‘Dulce et Decorum Est’ is a poem by the British poet Wilfred Owen, drafted at Craiglockhart War Hospital near Edinburgh in 1917. Owen had been admitted to the hospital after suffering from shell shock after a period of fighting in the Battle of the Somme. At the hospital, he met the older poet Siegfried Sassoon, who had just published his book The Old Huntsman (1917); his direct, unflinching style allowed Owen to bring similar characteristics into his own work.

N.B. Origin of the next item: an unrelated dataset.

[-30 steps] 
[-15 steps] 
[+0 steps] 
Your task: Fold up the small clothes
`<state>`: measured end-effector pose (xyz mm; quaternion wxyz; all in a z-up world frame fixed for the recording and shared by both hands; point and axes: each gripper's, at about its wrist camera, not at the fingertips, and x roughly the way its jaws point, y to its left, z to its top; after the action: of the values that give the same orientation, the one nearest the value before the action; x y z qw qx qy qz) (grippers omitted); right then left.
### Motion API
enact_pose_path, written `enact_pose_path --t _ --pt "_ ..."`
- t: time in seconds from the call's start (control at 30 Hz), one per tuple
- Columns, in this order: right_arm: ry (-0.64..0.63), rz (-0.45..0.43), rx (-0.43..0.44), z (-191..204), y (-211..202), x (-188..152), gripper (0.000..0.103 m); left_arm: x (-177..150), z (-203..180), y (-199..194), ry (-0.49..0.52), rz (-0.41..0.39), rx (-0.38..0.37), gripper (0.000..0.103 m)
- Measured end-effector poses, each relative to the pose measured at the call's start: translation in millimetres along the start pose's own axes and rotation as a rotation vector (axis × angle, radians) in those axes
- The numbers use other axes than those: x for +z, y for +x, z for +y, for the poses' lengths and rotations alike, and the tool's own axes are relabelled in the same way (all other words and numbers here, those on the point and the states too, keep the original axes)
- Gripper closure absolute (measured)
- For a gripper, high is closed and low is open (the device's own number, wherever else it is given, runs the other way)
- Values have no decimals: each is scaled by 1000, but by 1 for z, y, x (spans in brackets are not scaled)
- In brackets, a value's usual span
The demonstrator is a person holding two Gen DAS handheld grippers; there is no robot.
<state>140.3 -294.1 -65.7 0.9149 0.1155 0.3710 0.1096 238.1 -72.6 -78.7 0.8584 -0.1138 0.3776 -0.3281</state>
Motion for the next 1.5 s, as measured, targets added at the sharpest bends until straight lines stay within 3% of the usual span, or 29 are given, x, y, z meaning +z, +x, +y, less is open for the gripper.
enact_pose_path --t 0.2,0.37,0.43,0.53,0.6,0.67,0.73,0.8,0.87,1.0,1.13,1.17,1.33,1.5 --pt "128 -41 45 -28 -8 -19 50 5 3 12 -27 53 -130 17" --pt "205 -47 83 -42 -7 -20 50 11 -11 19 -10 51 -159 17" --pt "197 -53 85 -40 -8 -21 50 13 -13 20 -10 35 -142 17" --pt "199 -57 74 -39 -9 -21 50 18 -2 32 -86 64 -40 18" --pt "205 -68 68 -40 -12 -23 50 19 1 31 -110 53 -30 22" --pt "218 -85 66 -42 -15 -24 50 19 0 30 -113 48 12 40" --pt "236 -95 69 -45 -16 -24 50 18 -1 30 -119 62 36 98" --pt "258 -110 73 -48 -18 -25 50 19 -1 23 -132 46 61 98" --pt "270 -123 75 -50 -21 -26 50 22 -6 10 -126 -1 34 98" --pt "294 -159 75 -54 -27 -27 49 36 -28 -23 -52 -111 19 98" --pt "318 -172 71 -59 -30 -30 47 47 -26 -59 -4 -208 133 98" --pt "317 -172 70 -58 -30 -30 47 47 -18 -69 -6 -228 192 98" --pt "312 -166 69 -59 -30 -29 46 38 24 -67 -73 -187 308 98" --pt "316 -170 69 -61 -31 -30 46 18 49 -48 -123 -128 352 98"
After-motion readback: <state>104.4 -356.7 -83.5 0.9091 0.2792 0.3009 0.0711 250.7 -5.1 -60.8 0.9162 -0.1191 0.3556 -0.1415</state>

The title is taken from a Latin tag, repeated in full on the last line. Taken from the poet Horace, it means ‘it is sweet and fitting to die for one’s country’; a sentiment which Owen’s experience had proven to be an ‘old lie’, and which the poem works to dispel through vivid descriptions of the realities of trench warfare.
Owen sent an early version of the poem to his mother, describing it as ‘a gas poem’; though this seems simplistic, the poem indeed describes a marching column of soldiers too exhausted to notice the sound of the ‘five-nines’ – German 5.9-inch artillery shells – which have ‘dropped behind’, releasing poison gas. In marked contrast to the ‘sweet’ and ‘fitting’ projected idea of combat, the narrator sees, through the ‘misty panes’ of his gas mask, the sufferings of a fellow soldier who has not got his own mask on in time. The description of ‘froth-corrupted lungs, / Obscene as cancer, bitter as the cud / Of vile, incurable sores on innocent tongues’ is in particular contrast to the idea of this being a ‘sweet’ or ‘fitting’ death.
Earlier versions of the poem were addressed ‘to a certain poetess’, and this has generally been taken to refer to Jessie Pope, a journalist and poet who had espoused jingoistic enthusiasm for the war; she is likely to be the character to whom the sarcastic ‘my friend’ on line 25 refers. The narrator of the poem continues to describe how the damage is not purely the physical, but psychological: the scene returns to him ‘In all my dreams, before my helpless sight’.